Problem
Please return the lines of the data below, word for word, from the first line through the line containing "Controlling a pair".

(Stored data Opens)

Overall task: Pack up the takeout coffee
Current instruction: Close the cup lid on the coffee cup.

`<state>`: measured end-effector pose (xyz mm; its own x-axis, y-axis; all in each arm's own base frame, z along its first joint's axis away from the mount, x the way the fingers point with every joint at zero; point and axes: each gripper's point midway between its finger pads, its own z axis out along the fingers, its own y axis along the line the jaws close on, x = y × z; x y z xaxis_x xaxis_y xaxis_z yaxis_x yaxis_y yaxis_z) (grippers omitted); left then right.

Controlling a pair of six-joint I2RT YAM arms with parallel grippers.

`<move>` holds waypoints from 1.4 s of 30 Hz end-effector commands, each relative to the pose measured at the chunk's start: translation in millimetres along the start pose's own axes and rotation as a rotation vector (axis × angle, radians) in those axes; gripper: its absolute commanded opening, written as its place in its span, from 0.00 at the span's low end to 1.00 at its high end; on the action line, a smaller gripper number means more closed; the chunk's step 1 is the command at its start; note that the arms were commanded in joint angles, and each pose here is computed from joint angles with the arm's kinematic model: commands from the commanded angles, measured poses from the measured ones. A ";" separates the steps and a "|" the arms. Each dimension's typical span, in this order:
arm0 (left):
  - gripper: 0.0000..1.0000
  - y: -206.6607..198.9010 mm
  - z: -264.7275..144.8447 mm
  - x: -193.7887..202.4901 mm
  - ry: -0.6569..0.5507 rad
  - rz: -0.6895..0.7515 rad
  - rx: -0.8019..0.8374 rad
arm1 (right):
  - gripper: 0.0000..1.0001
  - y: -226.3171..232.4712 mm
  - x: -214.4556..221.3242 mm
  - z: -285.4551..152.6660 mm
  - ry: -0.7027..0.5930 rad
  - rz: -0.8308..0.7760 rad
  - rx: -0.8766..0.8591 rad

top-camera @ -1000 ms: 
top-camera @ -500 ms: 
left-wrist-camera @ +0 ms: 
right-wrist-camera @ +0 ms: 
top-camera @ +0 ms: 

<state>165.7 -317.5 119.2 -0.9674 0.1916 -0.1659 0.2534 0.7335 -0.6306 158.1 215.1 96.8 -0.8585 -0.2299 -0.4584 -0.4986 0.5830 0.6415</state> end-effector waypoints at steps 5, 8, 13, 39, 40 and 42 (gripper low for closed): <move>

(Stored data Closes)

Expected answer
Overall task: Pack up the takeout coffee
Current instruction: Close the cup lid on the coffee cup.

`<state>`: measured end-effector pose (xyz mm; its own x-axis, y-axis; all in each arm's own base frame, z along its first joint's axis away from the mount, x the way the fingers point with every joint at zero; point and axes: each gripper's point midway between its finger pads, its own z axis out along the fingers, its own y axis along the line the jaws close on, x = y × z; x y z xaxis_x xaxis_y xaxis_z yaxis_x yaxis_y yaxis_z) (grippers omitted); left then right.

Controlling a pair of six-joint I2RT YAM arms with parallel grippers.

The answer requires nothing more.